▶ _Work required_
For the data below, please report each line where the word "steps" is found.

▶ _Information supplied_
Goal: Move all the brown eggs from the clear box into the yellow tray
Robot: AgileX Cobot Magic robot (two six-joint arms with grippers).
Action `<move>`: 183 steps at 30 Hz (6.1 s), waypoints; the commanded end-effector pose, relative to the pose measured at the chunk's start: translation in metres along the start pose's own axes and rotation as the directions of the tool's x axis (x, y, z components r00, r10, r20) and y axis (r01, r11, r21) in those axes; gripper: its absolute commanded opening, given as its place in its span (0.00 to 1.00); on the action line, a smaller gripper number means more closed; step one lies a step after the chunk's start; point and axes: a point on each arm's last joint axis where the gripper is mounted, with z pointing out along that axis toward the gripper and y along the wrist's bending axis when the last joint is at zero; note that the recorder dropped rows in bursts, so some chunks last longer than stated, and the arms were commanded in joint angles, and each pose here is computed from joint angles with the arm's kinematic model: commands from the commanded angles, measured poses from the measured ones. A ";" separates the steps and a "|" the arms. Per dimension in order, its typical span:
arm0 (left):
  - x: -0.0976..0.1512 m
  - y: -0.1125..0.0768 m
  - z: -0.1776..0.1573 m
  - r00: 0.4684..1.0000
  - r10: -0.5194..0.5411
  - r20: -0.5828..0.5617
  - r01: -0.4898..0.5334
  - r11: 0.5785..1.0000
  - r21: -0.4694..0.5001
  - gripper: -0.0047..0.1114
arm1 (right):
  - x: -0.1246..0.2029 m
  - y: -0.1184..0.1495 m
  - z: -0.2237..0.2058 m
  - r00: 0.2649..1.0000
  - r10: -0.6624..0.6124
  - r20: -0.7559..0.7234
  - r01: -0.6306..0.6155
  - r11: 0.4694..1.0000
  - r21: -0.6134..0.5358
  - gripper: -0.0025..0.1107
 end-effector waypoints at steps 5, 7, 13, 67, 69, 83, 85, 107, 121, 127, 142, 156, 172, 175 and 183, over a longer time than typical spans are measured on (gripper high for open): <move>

▶ _Task result_
Action `<move>`: 183 steps at 30 Hz (6.1 s), waypoints; the commanded end-effector pose, relative to the pose measured at the chunk's start: translation in metres along the start pose's own axes and rotation as the directions of the tool's x axis (x, y, z components r00, r10, r20) and y axis (r01, r11, r21) in those axes; gripper: its absolute commanded opening, given as its place in its span (0.00 to 1.00); on the action line, a smaller gripper number means more closed; step one lies a step after the chunk's start; point and axes: a point on each arm's last joint axis where the gripper is mounted, with z pointing out along that axis toward the gripper and y along the wrist's bending axis when the last joint is at zero; note that the recorder dropped rows in bursts, so some chunks last longer than stated, and the arms were commanded in joint angles, and each pose here is computed from joint angles with the arm's kinematic model: commands from the commanded angles, measured poses from the measured ones. A ";" separates the steps and a "|" the arms. Per dimension in order, its typical span:
 end-effector waypoints at steps 5, 7, 13, 67, 69, 83, 85, 107, 121, 127, 142, 156, 172, 175 and 183, over a longer time than typical spans are measured on (gripper high for open): <move>

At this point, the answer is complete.